Start of Supplied information
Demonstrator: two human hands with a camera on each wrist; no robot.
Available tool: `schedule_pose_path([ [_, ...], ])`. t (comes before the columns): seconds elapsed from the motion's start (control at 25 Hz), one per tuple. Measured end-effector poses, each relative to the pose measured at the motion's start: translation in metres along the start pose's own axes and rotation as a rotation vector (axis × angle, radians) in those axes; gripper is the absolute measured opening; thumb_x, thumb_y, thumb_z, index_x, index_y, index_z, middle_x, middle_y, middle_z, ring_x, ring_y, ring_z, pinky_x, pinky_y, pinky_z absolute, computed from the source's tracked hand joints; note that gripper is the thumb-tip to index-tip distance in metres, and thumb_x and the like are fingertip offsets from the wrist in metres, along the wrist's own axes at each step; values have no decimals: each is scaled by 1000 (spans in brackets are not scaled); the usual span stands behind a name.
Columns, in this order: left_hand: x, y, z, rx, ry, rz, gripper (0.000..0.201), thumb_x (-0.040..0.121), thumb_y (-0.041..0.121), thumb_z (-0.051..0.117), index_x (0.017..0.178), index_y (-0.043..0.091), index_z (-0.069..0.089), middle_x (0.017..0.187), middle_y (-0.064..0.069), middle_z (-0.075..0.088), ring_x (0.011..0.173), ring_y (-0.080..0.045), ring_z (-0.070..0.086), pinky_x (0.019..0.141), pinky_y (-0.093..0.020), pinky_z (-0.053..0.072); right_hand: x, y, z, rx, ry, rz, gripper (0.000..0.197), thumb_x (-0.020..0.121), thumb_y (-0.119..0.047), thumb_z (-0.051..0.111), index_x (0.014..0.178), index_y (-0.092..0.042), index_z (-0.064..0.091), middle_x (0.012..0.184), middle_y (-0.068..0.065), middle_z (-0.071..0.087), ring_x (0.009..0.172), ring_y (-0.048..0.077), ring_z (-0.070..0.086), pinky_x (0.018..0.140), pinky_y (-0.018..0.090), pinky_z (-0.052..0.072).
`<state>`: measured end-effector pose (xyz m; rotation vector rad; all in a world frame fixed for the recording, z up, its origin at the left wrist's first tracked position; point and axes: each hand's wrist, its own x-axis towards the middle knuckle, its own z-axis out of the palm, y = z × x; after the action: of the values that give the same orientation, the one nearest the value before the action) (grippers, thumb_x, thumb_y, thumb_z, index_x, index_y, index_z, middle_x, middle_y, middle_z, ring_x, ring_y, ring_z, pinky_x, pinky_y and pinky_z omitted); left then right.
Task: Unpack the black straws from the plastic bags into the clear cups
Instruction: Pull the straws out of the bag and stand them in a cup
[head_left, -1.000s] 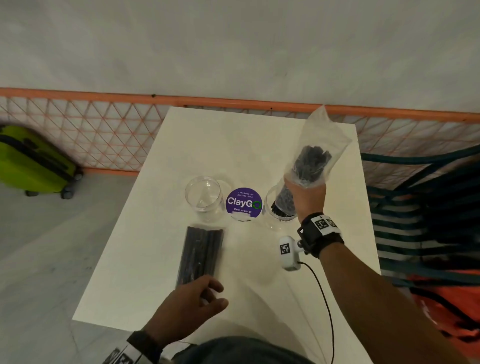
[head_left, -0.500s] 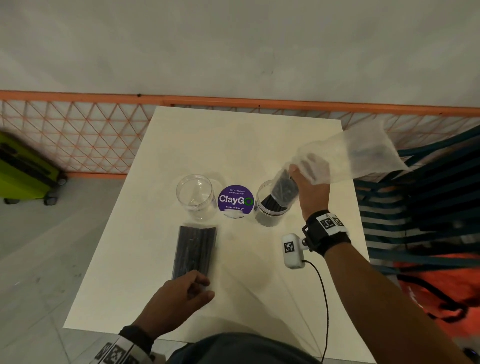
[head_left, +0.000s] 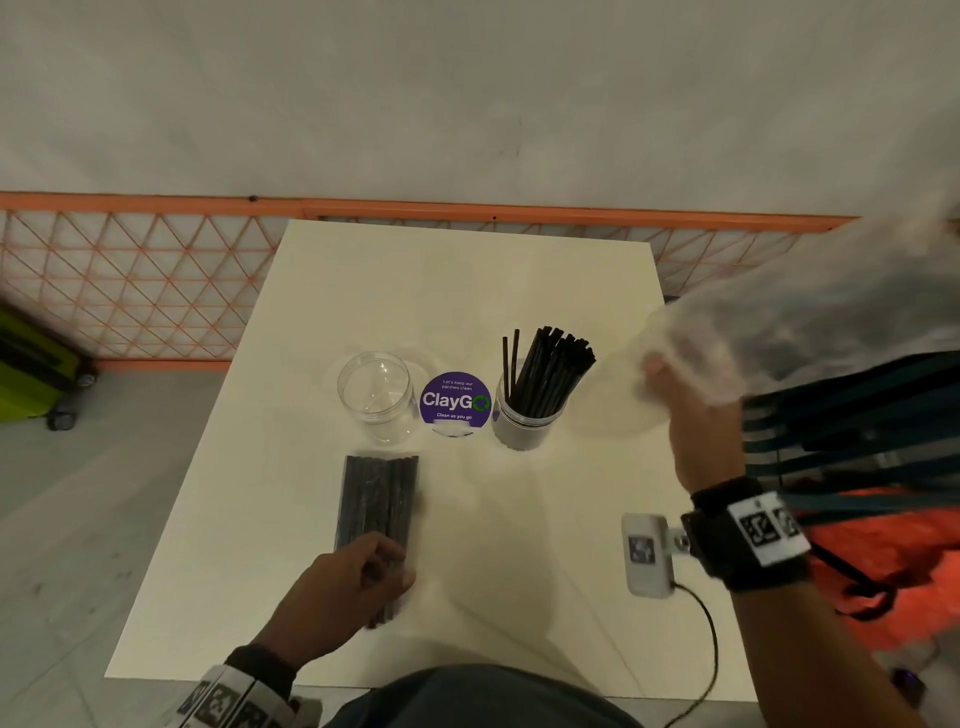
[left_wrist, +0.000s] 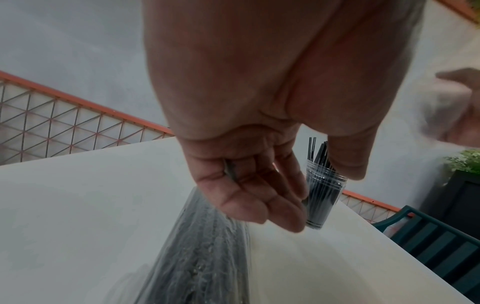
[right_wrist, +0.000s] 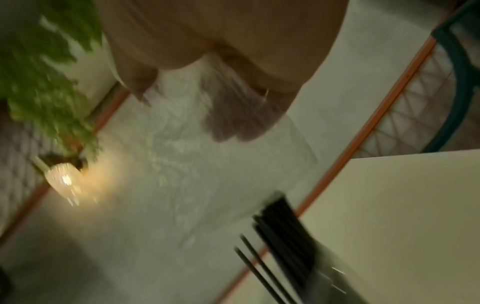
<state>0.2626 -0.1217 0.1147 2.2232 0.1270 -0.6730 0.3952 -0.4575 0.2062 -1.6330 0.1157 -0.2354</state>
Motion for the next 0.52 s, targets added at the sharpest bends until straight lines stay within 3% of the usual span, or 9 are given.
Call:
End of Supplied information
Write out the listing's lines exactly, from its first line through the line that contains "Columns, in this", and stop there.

Demonstrator: two human hands with a camera on each wrist; no robot.
Available tool: `schedule_pose_path([ [_, ...], ])`. t (comes before the columns): seconds elapsed from the motion's start (control at 25 Hz), one per tuple. Measured end-effector poses, each relative to the pose measured at the motion's start: translation in metres along the start pose's own axes and rotation as a rotation vector (axis × angle, radians) in those axes; gripper is the absolute measured opening; thumb_x, thumb_y, thumb_z, index_x, index_y, index_z, middle_x, middle_y, middle_z, ring_x, ring_y, ring_z, pinky_x, pinky_y, pinky_z absolute, computed from the source's tracked hand joints; note that gripper is the thumb-tip to index-tip distance in metres, and thumb_x and the like are fingertip offsets from the wrist in metres, along the wrist's own axes at each step; values have no decimals: each is scaled by 1000 (spans in brackets are not scaled); the usual span stands behind a name.
Columns, in this order: left_hand: x, y, z, rx, ry, rz, gripper (0.000..0.201), thumb_x (-0.040..0.121), thumb_y (-0.041..0.121), thumb_z (-0.051..0.117), index_x (0.017..0.178), index_y (-0.043..0.091), index_z (-0.069..0.089), middle_x (0.017..0.187), middle_y (-0.064..0.069), middle_z (-0.075..0.088), ring_x (0.011..0.173), ring_y (-0.080..0.045), ring_z (-0.070..0.086), pinky_x (0.019..0.141), pinky_y (-0.093..0.020), pinky_z (-0.053..0.072); right_hand: x, y, z, rx, ry, rz, gripper (0.000..0.197), thumb_x (-0.020..0.121), thumb_y (-0.119..0.047), thumb_z (-0.051..0.111), index_x (0.014..0.178), index_y (-0.092..0.042), index_z (-0.064..0.091), middle_x (0.012..0.184), middle_y (-0.068..0.065), middle_z (-0.071..0.087), ring_x (0.009..0.172), ring_y (-0.048..0.077), ring_z (-0.070..0.086), pinky_x (0.018..0.140), pinky_y (-0.018..0.090), pinky_z (-0.052..0.072).

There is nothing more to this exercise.